Sunday, April 16, 2006
Former Exxon CEO Gets $167.7 Million Golden Parachute
ExxonMobil can't afford a higher state Petroleum Profits Tax (PPT). They refuse to pay a $5.0 billion civil court judgment levied against them in 1994. But, according to an article in today's Washington Post (April 16th), they were able to afford a $167.7 million golden parachute for former CEO Lee R. Raymond upon his retirement (photo above left, courtesy of Business Week).
The compensation package consists of a pension valued at $98.0 million based on 43 years of service to the company, and a $69.7 million package, of which $48.5 million is salary, bonuses, incentive payments, and stock awards, and the other $21.2 million from exercising stock options. Exxon stopped the latter practice in 2001, but Raymond was apparently grandfathered. During his tenure, Exxon's value increased fourfold to $375 billion.
Exxon defended the package by citing Raymond's "outstanding leadership of the business, continued strengthening of our worldwide competitive position, and continuing progress toward achieving long-range strategic goals." Exxon added that Raymond's compensation is "appropriately positioned relative to CEOs of U.S.-based, integrated oil companies and other major U.S.-based corporations, particularly in view of the long-term performance of the company and the substantial experience and expertise that Mr. Raymond has brought to the job." (Translation: The other guys are doing it, so it's O.K. for us to do it, too.).

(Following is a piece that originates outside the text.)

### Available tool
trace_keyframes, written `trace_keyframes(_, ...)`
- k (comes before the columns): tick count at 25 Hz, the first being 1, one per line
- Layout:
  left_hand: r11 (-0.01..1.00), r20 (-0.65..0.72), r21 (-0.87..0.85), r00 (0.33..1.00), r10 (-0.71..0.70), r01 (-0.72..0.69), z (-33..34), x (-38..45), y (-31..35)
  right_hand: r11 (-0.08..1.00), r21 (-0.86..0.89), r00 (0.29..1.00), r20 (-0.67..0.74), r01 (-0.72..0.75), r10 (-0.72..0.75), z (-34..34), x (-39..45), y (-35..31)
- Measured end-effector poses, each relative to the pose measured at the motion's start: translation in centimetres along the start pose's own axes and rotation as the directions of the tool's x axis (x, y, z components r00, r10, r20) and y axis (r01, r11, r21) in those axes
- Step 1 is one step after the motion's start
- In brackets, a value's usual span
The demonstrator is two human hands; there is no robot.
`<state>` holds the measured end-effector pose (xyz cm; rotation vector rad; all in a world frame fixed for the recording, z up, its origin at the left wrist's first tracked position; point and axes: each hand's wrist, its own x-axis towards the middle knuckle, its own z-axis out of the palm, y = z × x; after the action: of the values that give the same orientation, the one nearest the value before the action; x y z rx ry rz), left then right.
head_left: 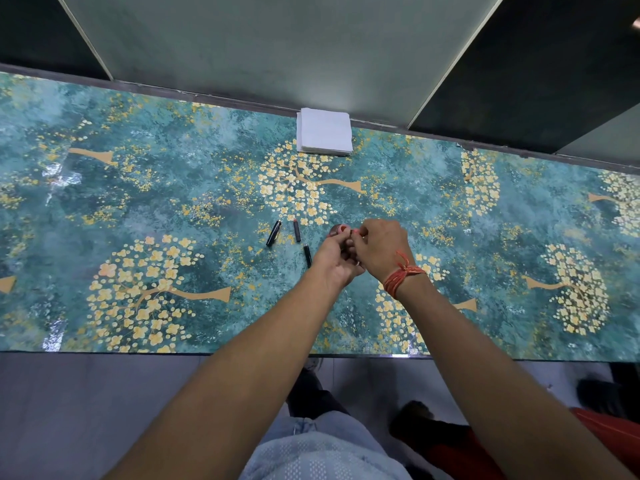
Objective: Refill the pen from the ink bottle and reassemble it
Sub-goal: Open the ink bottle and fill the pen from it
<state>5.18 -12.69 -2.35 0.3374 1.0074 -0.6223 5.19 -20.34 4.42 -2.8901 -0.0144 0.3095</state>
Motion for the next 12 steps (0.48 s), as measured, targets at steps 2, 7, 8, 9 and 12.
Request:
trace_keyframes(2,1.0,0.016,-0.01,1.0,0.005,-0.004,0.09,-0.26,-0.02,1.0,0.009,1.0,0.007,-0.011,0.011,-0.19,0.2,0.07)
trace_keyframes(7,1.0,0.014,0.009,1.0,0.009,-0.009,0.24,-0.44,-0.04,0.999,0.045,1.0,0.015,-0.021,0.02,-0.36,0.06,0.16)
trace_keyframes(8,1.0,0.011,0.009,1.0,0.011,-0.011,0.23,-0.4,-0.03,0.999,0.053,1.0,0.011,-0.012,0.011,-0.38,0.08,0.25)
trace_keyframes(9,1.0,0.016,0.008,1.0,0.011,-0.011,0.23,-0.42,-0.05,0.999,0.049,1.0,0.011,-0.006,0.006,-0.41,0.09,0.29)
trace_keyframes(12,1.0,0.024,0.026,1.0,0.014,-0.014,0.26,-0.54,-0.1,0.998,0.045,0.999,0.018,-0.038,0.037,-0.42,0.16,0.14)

Let's get this straight. Oil is at $60+ per barrel, we're paying $2.70 per gallon for gas with $3.00 per gallon expected this summer, they give a former CEO a $167.7 million golden parachute, they refuse to pay a $5.0 billion civil court judgment levied against them in 1994 (appealed twice; last time $4.5 billion reinstated by Judge Holland plus $2.25 billion in accrued interest for a total outstanding judgment of $6.75 billion), and yet they claim they cannot afford to pay more production taxes and increase production and exploration at the same time? Who do they think they're kidding? If this isn't corporate piracy and plutocracy run amok, tell me what is?
The Alaska State Legislature needs to resist the all-out advertising and lobbying pressure applied by the producers and their flunkies. Go for the highest possible PPT, but insert an escape clause to exempt profits reinvested in new exploration and secondary recovery, as Governor Murkowski has suggested. SB305 looks the best. See my previous post, entitled "Proposed New Alaska Petroleum Profits Tax", dated April 9th, 2006, for a discussion on the three competing PPT proposals on the table now. Then contact your lawmakers and urge them to pass a PPT best reflecting the producers' ability to pay.